- Theatrical release poster
- Directed by: John Baxter
- Written by: Geoffrey Orme
- Produced by: Baynham Honri; John Baxter;
- Starring: Bud Flanagan; Chesney Allen; Elsa Tee;
- Cinematography: Stanley Pavey
- Edited by: Vi Burdon
- Music by: Kennedy Russell
- Production company: John Baxter Productions
- Distributed by: General Film Distributors
- Release date: 10 June 1946;
- Running time: 91 minutes
- Country: United Kingdom
- Language: English

= Here Comes the Sun (film) =

Here Comes the Sun is a 1946 British comedy film directed by John Baxter and starring Bud Flanagan, Chesney Allen and Elsa Tee. It was written by Geoffrey Orme. The film's sets were designed by the art director Duncan Sutherland. A sports reporter on the run from the police tries to clear his name.

==Plot==
On the death of his partner, newspaper publisher Bradshaw produces a bogus will which disinherits everybody but himself. To avoid detection, Bradshaw frames reporter Corona Flanagan, who is jailed. He escapes, and locates the genuine will which exposes Bradshaw's villainy.

== Reception ==
The Monthly Film Bulletin wrote: "No attempt at realism is made in this story, which is really a frolic for Flanagan through a series of music-hall sketches in a law court, impersonating a Russian countess, boosting newspaper sales, holding concerts in gaol, performing the Indian rope trick. Not for sophisticated audiences, but amusing enough in an irresponsible fashion. There are songs, too, in the lightly sentimental Flanagan and Allen style and some of them are appealingly sung by a boy soloist 'Peter'."
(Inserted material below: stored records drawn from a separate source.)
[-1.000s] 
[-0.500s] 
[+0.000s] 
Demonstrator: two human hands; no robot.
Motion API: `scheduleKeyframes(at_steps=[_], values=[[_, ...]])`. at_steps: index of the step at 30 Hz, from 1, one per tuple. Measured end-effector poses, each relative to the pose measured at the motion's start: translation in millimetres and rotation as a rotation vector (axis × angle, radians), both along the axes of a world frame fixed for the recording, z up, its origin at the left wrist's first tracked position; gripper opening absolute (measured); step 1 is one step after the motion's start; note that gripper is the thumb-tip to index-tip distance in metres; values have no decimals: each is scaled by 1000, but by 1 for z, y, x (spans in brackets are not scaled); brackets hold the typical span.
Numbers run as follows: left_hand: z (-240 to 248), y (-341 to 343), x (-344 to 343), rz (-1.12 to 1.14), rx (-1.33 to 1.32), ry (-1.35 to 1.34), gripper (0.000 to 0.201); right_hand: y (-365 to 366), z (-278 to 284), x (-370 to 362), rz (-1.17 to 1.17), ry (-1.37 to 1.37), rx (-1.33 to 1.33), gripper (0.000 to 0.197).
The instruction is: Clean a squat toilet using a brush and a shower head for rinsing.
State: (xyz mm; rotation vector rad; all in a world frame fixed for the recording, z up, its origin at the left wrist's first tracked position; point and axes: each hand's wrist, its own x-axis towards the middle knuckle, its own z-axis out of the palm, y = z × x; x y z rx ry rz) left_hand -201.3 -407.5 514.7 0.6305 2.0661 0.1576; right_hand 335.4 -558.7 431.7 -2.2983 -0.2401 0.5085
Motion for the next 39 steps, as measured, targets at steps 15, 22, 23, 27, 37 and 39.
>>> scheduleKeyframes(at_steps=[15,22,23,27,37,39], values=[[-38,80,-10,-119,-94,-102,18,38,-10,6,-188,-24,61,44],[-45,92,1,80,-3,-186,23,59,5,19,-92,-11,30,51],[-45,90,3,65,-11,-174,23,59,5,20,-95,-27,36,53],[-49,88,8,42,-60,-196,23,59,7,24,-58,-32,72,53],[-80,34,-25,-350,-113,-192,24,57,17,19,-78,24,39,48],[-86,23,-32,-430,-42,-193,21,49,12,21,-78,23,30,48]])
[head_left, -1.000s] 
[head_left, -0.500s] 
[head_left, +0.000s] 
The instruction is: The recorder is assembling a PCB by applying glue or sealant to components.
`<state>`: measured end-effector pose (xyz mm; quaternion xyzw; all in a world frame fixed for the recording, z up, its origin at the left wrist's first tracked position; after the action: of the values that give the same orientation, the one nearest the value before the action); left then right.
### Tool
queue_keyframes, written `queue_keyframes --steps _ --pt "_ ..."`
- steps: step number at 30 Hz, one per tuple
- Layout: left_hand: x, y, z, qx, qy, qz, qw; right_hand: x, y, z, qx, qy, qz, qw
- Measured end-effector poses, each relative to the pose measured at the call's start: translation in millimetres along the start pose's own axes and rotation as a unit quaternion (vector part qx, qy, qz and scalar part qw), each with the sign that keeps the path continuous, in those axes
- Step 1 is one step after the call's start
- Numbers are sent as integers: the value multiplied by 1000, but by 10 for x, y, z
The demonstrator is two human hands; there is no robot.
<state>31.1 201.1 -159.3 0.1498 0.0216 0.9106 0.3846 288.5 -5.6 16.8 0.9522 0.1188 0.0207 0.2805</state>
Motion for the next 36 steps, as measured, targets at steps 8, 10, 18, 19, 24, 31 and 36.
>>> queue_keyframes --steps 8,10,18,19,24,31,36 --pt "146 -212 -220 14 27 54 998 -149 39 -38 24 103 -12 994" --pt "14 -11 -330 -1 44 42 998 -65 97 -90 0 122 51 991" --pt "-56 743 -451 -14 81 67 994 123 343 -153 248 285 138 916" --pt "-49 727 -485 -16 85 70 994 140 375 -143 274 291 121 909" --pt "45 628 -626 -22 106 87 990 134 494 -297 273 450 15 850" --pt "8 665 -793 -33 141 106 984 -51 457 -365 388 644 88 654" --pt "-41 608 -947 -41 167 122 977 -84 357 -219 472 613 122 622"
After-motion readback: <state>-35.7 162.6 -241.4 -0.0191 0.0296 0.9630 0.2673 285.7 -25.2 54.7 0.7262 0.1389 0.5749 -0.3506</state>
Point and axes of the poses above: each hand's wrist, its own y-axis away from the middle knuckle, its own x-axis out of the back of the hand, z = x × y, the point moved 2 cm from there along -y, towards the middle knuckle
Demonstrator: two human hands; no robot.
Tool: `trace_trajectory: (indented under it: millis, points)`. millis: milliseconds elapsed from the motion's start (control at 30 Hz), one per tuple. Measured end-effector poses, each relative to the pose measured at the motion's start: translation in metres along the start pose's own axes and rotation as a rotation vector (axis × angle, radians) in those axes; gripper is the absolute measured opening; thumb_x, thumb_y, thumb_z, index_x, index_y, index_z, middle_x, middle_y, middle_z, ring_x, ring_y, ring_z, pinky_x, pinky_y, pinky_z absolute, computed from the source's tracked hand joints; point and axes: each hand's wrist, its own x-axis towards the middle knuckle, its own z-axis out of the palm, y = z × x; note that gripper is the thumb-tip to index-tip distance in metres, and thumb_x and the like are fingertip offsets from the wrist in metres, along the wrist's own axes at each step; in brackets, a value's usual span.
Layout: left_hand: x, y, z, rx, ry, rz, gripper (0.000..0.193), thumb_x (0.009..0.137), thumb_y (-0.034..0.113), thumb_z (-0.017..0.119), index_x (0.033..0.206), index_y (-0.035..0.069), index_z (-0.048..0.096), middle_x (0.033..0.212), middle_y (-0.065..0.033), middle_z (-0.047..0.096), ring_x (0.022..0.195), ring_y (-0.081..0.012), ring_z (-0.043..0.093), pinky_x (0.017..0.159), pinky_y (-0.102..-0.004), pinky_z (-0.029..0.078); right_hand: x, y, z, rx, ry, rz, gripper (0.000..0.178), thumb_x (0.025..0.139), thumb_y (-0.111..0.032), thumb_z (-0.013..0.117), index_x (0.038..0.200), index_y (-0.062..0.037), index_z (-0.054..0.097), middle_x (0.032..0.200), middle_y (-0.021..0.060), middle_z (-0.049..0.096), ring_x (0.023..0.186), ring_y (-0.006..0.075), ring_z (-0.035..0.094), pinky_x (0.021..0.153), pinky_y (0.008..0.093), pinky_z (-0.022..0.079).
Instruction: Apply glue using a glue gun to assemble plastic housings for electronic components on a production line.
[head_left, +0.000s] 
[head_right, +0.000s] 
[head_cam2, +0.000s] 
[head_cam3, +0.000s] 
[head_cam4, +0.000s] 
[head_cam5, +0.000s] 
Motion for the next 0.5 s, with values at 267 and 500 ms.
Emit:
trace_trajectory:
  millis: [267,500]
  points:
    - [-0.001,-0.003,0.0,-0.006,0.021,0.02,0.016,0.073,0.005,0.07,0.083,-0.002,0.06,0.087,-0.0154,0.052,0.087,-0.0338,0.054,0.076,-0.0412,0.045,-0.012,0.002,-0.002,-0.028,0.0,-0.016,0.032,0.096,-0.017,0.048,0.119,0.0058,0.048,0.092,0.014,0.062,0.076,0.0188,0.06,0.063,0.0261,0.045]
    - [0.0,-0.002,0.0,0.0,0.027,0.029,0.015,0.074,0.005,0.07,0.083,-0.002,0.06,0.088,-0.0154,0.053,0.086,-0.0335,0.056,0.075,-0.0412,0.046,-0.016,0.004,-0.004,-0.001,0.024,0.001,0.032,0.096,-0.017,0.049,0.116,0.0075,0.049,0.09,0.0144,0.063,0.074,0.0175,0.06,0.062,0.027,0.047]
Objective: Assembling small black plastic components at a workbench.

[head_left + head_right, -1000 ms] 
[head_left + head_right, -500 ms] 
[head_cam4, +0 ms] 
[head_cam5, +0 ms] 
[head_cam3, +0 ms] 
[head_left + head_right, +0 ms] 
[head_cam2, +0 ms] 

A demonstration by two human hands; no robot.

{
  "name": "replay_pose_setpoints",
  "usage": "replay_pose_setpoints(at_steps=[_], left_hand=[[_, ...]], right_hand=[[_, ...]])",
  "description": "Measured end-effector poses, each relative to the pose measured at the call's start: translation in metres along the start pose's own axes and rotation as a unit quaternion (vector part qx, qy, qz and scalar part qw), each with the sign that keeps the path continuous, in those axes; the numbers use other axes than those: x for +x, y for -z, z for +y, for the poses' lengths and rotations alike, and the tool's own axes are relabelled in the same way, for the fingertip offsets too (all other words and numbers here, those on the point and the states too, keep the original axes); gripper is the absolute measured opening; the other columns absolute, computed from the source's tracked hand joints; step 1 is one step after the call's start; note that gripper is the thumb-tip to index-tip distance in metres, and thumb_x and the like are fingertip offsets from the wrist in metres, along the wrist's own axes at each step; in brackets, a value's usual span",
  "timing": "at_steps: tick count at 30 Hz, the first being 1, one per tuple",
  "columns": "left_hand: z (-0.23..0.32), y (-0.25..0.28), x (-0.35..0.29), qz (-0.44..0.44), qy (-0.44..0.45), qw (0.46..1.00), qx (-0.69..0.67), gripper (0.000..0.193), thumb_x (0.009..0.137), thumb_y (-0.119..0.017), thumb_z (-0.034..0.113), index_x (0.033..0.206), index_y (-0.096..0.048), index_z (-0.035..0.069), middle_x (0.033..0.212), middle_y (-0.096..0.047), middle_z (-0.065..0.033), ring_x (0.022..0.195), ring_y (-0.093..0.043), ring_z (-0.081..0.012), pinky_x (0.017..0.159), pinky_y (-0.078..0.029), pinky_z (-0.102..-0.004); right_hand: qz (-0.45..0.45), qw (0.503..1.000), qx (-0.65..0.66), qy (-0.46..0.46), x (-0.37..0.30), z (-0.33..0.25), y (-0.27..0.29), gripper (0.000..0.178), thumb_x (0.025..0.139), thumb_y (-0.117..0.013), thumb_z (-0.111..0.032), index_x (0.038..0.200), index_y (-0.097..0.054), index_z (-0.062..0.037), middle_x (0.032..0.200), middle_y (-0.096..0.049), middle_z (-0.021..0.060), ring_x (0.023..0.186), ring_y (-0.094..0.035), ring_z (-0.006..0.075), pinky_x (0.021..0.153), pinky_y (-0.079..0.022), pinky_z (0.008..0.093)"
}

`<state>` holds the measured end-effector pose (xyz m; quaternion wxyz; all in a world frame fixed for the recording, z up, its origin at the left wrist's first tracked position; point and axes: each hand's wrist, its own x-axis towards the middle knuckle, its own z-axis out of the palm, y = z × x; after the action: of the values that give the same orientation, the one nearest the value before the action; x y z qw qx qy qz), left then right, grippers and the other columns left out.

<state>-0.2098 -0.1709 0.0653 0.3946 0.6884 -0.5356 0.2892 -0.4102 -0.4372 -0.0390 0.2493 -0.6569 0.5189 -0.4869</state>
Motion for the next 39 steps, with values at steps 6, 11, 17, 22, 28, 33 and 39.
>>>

Kine Weekly wrote: "Bud Flanagan is the life and soul of the play as Corona. He adopts many disguises, appears in female raiment and gently croons the soothing and tuneful jingles. Chesney Allen is squally good, if less prominent as Chesney, and Joss Ambler is sound as villain Bradshaw. Elsa Tee, John Dodsworth and Peter, a clever boy singer, head a sound supporting cast."

Picturegoer wrote: "There are plenty of tuneful hit songs and the fooling, especially in a prison burlesque sequence, is bright and well timed, Bud Flanagan carries most of the picture on his own shoulders, but his support is quite sound."

Picture Show wrote: "Flanagan and Allen are decidedly handicapped by the poor quality of their material in this comedy, despite their hard work and resource."